One of the foods around here that is loved as much as french fries and onion rings is fried okra.
Not the dry, tasteless kind you get in the freezer section but fresh, tender, delicious okra that is picked at the exact moment it is ready and then fried up within a few hours. There is just nothing like it.
Oh, and the image is mine. I am still in the process of moving my stuff from Texas Well Seasoned to here so I can close it down.
Okra is a fabulous vegetable to grow in Texas because it loves the heat. it is extremely hardy and withstands all kinds of abuse. In 2005 I planted okra in the garden. It was the only thing we had that survived a flood of our area. A flood that was so bad it the Red Cross was called in and our neighborhood was termed a National Disaster area. The water in my driveway came up to my armpits, to give you an idea. And how do I know this? I was getting my horses out of the pasture and to high ground.
It was two in the morning and it was pouring. The water from the creek was rushing and swirling. I was up to my armpits in creekwater, in the dark, and I knew without the shadow of a doubt that I was going to have a run in with a snake floating on that invisible water. You couldn’t see anything really — just shapes. As I was half swimming, half trudging back up to the house from the area we took the horses (and trying not to get swept away) I felt a firm, long, rounded tube gently push against my upper arm. It was moving on the water. I kept repeating to myself, it’s just the hose, it’s just the hose, it’s just the hose.
Luckily for me it was just the hose.
So. Okra. Amazing stuff. You should be able to pick it up at the farmer’s market or from a local grower through September if you are in Texas. Make sure the pods are small and young, they shouldn’t look dried out or woody.
Fried okra is great but this goes a step further. I picked up some Habenero-Jack cheese at the farmer’s market that is smoky, spicy, and a local artisan cheese.
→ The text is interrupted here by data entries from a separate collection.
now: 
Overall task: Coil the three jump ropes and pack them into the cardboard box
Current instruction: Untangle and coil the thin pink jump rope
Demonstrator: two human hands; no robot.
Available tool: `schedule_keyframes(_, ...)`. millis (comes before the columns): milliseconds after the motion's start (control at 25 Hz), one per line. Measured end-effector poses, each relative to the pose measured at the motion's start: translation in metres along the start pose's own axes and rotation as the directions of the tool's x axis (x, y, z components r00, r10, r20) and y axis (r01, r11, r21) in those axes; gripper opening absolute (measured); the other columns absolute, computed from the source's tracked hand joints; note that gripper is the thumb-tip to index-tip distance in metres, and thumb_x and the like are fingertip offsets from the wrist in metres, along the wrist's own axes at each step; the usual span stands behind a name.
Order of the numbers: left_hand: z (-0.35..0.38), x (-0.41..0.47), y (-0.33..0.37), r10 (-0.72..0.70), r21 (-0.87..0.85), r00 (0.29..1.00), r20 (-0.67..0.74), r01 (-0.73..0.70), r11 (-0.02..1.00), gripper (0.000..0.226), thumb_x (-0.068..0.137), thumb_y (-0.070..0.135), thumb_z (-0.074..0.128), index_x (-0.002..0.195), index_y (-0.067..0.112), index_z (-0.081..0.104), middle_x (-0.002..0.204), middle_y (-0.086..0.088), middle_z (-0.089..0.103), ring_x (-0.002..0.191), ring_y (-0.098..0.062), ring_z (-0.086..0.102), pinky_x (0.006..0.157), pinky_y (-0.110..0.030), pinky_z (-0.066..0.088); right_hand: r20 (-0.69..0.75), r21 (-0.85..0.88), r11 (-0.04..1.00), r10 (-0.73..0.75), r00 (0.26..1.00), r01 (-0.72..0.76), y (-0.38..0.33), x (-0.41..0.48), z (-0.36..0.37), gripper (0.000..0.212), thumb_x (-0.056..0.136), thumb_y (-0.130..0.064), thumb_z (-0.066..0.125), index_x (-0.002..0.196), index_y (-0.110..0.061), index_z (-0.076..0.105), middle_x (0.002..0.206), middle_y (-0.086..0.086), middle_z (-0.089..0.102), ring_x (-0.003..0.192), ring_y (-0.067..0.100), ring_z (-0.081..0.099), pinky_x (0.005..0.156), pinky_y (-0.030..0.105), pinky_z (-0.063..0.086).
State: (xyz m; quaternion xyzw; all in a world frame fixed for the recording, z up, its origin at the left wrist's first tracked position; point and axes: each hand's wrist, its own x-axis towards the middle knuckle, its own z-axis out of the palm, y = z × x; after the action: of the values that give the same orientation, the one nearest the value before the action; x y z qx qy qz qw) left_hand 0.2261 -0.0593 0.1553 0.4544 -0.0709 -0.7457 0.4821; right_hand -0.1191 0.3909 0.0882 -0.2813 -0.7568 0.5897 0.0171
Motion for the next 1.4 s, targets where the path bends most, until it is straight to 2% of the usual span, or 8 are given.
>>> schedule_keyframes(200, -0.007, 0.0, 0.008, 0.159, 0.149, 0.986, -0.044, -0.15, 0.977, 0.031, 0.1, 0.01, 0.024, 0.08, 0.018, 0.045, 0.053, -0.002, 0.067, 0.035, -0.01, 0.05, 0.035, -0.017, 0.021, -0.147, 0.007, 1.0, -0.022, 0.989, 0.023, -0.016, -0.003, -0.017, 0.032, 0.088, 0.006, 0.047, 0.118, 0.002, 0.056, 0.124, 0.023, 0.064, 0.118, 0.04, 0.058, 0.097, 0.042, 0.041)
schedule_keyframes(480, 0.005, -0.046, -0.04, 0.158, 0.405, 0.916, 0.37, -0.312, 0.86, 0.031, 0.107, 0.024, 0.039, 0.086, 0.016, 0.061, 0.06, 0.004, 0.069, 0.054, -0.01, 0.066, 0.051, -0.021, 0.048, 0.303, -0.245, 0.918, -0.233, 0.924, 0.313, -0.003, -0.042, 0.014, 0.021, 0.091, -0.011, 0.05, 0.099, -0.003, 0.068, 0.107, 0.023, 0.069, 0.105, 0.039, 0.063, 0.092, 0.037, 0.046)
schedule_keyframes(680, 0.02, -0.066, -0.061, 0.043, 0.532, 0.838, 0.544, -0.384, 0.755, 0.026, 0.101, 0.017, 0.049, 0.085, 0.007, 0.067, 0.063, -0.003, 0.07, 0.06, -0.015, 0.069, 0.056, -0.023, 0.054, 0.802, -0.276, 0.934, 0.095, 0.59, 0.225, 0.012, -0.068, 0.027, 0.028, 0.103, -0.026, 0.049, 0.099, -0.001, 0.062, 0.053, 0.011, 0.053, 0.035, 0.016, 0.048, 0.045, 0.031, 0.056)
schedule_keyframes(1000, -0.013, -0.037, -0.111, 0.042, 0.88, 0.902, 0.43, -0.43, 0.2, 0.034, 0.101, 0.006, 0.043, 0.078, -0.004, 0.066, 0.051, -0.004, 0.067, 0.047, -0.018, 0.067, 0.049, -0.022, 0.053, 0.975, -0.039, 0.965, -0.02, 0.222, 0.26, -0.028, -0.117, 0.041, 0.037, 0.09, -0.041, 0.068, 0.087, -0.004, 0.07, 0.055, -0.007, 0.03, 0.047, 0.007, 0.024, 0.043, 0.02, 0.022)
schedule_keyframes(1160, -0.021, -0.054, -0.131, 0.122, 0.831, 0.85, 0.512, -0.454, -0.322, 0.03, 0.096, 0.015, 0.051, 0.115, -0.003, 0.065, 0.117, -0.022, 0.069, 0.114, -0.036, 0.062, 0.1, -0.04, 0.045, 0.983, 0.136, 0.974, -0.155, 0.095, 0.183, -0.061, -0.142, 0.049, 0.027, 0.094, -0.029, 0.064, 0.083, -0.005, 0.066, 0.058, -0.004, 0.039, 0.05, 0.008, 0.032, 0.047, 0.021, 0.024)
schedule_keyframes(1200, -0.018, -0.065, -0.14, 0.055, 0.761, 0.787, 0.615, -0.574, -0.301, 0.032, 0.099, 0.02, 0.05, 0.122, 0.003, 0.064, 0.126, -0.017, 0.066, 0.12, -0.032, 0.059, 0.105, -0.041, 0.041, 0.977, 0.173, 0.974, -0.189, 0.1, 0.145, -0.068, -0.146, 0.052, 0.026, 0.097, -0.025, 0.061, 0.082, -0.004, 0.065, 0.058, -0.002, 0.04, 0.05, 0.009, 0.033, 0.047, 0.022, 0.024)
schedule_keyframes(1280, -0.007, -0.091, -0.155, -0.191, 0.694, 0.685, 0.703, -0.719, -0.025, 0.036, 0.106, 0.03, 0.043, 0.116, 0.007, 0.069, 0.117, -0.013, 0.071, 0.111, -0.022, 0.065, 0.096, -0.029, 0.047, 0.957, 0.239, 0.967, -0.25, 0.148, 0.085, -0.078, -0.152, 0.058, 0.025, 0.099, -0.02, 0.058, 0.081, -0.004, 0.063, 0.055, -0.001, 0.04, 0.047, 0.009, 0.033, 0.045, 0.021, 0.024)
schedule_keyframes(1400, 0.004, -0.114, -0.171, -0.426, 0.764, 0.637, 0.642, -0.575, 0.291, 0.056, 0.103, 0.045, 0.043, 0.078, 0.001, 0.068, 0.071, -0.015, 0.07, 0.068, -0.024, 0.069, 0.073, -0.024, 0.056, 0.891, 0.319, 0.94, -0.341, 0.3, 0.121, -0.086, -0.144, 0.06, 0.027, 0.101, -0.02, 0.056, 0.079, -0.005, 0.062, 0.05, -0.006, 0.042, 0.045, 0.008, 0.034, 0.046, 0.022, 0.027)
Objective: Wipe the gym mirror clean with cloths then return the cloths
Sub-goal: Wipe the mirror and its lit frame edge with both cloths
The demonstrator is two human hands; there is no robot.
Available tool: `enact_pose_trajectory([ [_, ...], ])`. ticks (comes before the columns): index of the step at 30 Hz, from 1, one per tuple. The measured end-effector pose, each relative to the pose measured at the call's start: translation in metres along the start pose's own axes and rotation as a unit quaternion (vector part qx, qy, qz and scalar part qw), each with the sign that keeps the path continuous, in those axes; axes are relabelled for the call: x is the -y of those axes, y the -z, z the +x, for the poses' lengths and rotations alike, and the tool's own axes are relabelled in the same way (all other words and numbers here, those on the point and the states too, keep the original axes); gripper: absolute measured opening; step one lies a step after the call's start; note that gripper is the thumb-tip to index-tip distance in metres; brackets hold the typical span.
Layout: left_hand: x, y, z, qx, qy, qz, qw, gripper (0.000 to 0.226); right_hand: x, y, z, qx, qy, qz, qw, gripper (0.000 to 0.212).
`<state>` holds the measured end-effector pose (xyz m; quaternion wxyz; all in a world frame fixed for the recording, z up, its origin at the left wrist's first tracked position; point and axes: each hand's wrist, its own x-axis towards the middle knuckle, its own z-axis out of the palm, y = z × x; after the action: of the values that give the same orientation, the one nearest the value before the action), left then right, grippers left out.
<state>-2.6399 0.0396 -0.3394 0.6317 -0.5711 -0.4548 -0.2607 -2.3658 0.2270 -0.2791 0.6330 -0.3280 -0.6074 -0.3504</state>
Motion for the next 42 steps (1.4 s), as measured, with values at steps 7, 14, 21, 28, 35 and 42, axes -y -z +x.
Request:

I cut it in matchstick type slices and then slit the fresh okra and carefully pushed the cheese in before breading and frying.
It was delicious. The stuff dreams are made of. Crispy crust, tender okra, gooey cheese… and then that slow, smoky burn from the chipotle. Put a plate of these down on the table the next time you have a group of guys over drinking Shiner and watching the Cowboys. It’s sorta like being the Kool-Aid mom but for grownups.
One more thing. My preferred oil for frying is peanut oil. It is more expensive but the flavor is purer and it fries perfectly. If you’d prefer not to use peanut oil use any light oil.
Gooey Cheese Stuffed Fried Okra
- 6 cups oil, , for frying
- 2 eggs, , beaten
- 1/2 cup flour
- 1/2 cup cornmeal
- 1 1/4 cup flour
- 1/2 teaspoon smoked paprika
- 1/2 teaspoon ancho chile powder
- 1/4 teaspoon garlic powder
- 2 pounds fresh okra
- 1/2 cup buttermilk
- About 1/4 lb of habenero-jack or pepper-jack cheese, , cut into small matchstick slices
- Heat oil to 365 in an electric fryer
- Combine the 1-1/4 cup flour and 1/2 cup cornmeal in a large bowl.
- Add the spices.
- Put the egg in a bowl.
- Put the milk in another bowl.
- Slit the okra and genly push the cheese into the slit.
- Dip in the milk.
- Dredge in the 1/2 cup flour.
- Dip in the egg.
- Dredge in the flour/cornmeal mixture until well coated.
- Cook in small batches in the oil until golden brown.
- Drain on paper towels, salt and serve hot.